Two key EMS routines that further undermined the PP were the shift system (Box 1) and the load and go policy (Box 2). Relationships across crews were particularly hard to sustain in the face of the shift system after Crew A1 left the project, and the initial WhatsApp group died: now we don’t know what is happening in other shifts (Crew D, 15 February 2022). By the time of these interviews, the PP crews had not been in the same space for 18 months. When asked how often they got to see each other, one crew member said: When the boss mama introduced us, that was the first and last meeting (Crew A2, 18 February 2022).
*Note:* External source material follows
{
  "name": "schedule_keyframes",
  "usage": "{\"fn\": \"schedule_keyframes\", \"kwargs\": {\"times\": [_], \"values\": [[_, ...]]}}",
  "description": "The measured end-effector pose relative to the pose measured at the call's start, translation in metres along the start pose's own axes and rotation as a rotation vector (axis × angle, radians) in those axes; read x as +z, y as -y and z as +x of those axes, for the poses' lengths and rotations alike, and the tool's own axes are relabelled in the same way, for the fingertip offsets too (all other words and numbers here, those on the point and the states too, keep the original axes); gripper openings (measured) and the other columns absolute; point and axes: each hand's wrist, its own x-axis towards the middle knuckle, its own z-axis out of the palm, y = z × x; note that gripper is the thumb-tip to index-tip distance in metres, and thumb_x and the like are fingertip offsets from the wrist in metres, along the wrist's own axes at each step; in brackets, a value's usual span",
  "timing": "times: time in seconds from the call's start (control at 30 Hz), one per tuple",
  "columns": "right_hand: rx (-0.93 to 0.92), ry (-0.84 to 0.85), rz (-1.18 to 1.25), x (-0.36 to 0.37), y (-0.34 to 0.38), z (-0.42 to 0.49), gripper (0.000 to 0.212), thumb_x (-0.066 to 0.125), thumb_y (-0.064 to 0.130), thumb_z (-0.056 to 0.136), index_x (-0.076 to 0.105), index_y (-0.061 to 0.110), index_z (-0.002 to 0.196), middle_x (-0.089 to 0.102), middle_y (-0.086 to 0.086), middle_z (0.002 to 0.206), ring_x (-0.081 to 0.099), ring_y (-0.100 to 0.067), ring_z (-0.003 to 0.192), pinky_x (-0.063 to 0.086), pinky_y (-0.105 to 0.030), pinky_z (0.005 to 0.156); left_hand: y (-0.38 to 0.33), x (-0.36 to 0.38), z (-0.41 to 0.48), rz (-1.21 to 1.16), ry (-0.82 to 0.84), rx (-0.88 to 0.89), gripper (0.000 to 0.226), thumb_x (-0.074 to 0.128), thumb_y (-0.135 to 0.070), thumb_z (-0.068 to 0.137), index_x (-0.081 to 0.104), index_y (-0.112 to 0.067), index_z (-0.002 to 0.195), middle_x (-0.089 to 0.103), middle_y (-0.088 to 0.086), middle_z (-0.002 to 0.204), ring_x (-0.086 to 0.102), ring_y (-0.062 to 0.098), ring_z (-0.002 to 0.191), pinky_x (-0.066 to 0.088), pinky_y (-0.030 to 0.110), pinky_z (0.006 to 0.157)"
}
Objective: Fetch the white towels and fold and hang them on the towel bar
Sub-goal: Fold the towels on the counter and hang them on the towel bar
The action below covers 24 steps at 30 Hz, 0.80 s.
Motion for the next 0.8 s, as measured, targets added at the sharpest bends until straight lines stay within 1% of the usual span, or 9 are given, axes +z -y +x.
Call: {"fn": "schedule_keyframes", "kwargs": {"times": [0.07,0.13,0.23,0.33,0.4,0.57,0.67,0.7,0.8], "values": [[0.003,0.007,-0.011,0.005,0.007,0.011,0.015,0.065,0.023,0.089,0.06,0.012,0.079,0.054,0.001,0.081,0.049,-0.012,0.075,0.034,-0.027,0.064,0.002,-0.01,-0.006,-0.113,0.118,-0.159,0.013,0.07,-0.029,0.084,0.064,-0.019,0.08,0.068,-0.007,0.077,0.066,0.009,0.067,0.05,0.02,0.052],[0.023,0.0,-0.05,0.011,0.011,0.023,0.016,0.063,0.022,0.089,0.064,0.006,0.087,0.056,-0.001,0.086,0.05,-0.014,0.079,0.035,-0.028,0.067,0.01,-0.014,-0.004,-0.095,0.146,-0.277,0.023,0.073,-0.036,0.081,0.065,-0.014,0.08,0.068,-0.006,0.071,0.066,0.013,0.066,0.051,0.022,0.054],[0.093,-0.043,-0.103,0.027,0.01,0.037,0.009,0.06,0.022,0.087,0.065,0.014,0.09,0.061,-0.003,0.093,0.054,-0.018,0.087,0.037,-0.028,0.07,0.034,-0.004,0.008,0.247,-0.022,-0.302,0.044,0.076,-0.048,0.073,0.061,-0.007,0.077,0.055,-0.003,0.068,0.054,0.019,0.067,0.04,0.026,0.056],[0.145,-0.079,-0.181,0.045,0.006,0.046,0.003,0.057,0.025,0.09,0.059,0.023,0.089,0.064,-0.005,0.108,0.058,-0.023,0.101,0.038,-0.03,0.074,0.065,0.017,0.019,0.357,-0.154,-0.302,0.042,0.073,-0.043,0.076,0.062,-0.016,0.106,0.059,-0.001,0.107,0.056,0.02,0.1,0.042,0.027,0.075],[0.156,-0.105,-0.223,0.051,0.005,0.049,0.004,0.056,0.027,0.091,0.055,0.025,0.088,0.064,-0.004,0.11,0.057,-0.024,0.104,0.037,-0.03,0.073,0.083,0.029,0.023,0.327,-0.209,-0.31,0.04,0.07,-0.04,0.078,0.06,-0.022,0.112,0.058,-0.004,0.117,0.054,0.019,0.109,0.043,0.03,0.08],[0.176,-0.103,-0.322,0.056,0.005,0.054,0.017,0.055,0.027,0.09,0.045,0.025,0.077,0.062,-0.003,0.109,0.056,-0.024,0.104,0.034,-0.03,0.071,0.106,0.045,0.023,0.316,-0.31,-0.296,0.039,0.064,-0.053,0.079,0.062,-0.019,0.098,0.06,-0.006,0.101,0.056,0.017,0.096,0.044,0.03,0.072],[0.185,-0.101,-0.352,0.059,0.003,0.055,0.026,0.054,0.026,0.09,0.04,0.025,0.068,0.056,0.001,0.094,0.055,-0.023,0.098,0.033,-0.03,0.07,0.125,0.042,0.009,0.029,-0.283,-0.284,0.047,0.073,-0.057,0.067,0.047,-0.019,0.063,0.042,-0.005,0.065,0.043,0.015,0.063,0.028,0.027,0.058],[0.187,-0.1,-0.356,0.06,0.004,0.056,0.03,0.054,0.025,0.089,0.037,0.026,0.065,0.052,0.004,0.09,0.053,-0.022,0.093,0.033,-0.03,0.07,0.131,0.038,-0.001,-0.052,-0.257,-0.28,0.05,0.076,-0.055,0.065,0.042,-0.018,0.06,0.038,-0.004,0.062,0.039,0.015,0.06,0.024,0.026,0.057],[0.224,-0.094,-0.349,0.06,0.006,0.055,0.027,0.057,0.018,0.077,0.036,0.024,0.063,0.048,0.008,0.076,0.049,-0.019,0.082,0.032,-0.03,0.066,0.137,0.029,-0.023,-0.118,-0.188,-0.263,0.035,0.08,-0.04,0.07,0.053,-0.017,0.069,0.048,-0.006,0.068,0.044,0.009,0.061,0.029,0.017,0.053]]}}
As crews felt increasingly disconnected from each other, it became impossible to sustain opportunities for constructive sense-making and for nurturing the collective purpose that initially catalysed the PP. The ‘load and go’ policy also had negative impacts on these cognitive capacities needed to support collective action (see Figure 6). Although intended to keep ambulance crews and SAPS safe, it meant that the PP crews had very little time on scene and were not able to use their clinical skills to stabilize or treat patients. As ‘saving lives’ is a defining feature of the profession, this routine eroded the crews’ sense of purpose in relation to the PP and, consequently, their capacity for collective action. At the same time, the initial relative autonomy of the PP itself had generated challenges undermining collective purpose. For example, because they were no longer present at some of the EMS shared meetings (such as the morning parade where all crews come together when reporting for duty), PP crews began to feel excluded from some of the opportunities discussed there, like openings for further study (Crew A1, 15 February 2022). The failure to reward PP crews appropriately may have contributed to their declining enthusiasm for the initial PP model (Crew A1, 15 February 2022).
Box 2:
What is the ‘load and go’ policy’?
In order to improve the safety of ambulance crews, a ‘load and go’ policy was introduced in red zone neighbourhoods. Previously, crews could offer some clinical care in people’s homes, or at the scene of the accident in the ambulance itself. However, with an increasing number of assaults on ambulance crews, the guidance has become to simply ‘load’ the patient and ‘go’ to the hospital as quickly as possible. The ambulance crew needs to provide any medical treatment en route, although there are practical challenges with delivering care in a moving vehicle. Another option is to go to the nearest police station if the patient needs to be stabilized before they are transported to hospital, but in practice this does not happen often.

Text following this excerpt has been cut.